# At what point do we loose color banding and crawling pixels?



## Goldenvoice (Aug 31, 2011)

Or maybe I should be asking something more like: why are there specs for things like refresh-rate and contrast, but no spec for pixel-crawling or color banding? (or are there, and I'm missing it?)

Point being for myself: I'm tight with the dollar. My wife would like a larger screen than our trusty old CRT. Most of the flat panels sported by friends of mine drive me crazy with banding (posterizing gradients, particularly in darker scenes), and areas where the screen just crawls with motion in a static scene. (along with screens too big for the viewing distance, and incorrectly set ratios)(why does everyone look so fat?).

My son dropped off a Toshiba 42HP66 last week, which he replaced due to an intermittent issue. I watched it some while it was working, and the color banding and crawling pixels drove me nuts. So I'm contemplating getting something better, instead of fixing this one, just to be disgusted with it...

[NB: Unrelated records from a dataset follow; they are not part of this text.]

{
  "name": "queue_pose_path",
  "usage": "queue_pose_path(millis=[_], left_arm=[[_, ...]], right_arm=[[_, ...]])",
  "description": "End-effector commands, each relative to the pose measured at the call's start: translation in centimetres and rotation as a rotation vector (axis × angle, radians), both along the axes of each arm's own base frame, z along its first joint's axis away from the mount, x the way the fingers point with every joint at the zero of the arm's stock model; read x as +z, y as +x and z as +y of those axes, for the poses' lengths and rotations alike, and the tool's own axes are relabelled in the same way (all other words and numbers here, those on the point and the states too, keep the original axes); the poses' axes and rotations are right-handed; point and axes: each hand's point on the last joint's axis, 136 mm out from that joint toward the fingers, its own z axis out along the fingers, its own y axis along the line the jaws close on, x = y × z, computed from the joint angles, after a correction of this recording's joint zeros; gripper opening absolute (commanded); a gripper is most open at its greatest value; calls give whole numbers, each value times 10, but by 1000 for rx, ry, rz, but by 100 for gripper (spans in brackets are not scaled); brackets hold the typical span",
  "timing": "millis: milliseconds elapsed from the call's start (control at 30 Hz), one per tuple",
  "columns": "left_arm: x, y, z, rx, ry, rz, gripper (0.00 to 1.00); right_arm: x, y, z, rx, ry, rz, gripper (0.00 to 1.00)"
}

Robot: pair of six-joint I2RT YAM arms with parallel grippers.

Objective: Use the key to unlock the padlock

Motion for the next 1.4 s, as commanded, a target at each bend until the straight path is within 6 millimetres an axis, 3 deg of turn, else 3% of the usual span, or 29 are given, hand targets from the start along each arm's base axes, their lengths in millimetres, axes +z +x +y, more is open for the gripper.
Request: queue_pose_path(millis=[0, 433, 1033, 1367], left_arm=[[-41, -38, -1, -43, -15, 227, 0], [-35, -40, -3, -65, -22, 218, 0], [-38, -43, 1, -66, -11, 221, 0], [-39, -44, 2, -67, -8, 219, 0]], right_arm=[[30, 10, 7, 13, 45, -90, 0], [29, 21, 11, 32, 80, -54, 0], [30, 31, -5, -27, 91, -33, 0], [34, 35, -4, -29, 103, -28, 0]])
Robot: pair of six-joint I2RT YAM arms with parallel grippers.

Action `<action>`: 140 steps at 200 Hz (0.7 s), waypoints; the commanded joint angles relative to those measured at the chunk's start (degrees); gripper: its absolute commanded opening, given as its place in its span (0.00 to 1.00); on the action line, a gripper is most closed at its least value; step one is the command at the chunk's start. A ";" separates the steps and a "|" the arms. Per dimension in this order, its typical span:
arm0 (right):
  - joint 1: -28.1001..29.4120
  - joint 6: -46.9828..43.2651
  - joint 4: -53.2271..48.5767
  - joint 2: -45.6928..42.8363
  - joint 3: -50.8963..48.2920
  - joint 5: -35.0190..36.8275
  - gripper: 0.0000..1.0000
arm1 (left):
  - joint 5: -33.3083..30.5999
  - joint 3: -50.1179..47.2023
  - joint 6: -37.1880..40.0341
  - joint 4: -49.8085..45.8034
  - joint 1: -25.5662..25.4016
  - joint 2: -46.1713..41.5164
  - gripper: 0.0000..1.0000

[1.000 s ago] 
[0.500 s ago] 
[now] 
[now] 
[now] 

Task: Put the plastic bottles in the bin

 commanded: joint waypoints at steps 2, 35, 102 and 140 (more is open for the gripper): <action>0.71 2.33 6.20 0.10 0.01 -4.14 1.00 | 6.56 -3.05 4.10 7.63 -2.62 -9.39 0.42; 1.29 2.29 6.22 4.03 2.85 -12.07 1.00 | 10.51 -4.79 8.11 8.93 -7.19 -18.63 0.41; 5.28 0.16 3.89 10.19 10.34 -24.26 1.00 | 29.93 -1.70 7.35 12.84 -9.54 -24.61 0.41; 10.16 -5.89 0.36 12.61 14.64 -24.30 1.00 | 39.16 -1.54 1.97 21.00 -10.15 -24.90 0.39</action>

Plasma would seem to fit the bill, as most watching is movies in a darkened room.

Are there certain brands which handle these issues better than others?
Recomendations for the used market in the 42" range?

(sorry for the ramble) 
Joe


----------



## lcaillo (May 2, 2006)

Most newer products are better about banding. Plasma has a greater tendency to have noisy looking blacks and dark areas due to activation noise. LCDs have different artifacts. Much of what you likely see is also related to upconverting analog and low resolution signals, which will look bad on any set. Better displays and processors handle conversions better but a low resolution signal will never look like a true HD source.


----------



## Guest (Aug 31, 2011)

If your talking about what I think your talking about, what was the source of the media? I've noticed Comcast (stuck with Mpeg2) has horrible compression that causes a lot of nasty issues with the background and white lines flickering about. Throw in a quality blu-ray, and the picture should be a lot cleaner.


----------



## Goldenvoice (Aug 31, 2011)

Oh, source I was seeing the crawl on the Toshiba was OTA DTV - didn't really pick it up bad later last evening using Directv - gradient banding still evident. I was actually running the Tosh side by side with the CRT. Sometimes the Tosh looked better - sometimes not.


----------



## rab-byte (Feb 1, 2011)

Almost any TV you buy will have a relatively inaccurate white balance and ok at best color reproduction. Unfortunately most entry to mid level TVs give you poor controls to fight these issues. 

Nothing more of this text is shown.